[Opening Records provided section]

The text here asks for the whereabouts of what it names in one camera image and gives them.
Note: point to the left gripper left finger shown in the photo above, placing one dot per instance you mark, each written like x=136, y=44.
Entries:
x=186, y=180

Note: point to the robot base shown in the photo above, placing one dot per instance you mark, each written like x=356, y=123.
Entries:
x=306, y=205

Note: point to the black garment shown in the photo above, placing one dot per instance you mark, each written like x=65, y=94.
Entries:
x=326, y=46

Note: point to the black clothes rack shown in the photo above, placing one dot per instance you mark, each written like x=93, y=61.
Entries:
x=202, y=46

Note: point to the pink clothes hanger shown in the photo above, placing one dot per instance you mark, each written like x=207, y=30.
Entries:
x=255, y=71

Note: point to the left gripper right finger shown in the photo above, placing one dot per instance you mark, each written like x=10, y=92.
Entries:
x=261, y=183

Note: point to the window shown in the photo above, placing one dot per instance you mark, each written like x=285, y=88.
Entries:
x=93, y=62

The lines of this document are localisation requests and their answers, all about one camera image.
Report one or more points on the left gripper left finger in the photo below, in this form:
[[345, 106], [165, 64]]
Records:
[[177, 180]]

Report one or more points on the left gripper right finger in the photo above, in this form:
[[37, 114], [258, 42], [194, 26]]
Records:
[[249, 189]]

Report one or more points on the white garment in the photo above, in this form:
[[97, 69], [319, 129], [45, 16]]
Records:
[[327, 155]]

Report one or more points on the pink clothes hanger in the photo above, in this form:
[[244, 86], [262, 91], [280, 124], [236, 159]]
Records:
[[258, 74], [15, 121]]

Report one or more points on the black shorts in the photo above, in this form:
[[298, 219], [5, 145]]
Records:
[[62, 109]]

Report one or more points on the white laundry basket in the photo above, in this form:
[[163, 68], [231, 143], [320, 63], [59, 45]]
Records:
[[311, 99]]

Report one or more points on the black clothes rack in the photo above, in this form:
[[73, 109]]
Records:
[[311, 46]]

[Closing Records provided section]

## Problem to solve
Scan the records for the string "placing" and show every line that contains it.

## Answer to this problem
Note: point to the left gripper left finger shown in the photo above, placing one dot per instance you mark, each written like x=136, y=44.
Note: point to the robot base shown in the photo above, placing one dot per instance you mark, each written like x=356, y=123.
Note: point to the black garment shown in the photo above, placing one dot per instance you mark, each written like x=65, y=94.
Note: point to the black clothes rack shown in the photo above, placing one dot per instance you mark, each written like x=93, y=61.
Note: point to the pink clothes hanger shown in the photo above, placing one dot per instance you mark, each written like x=207, y=30.
Note: point to the left gripper right finger shown in the photo above, placing one dot per instance you mark, each written like x=10, y=92.
Note: point to the window shown in the photo above, placing one dot per instance you mark, each written like x=285, y=88.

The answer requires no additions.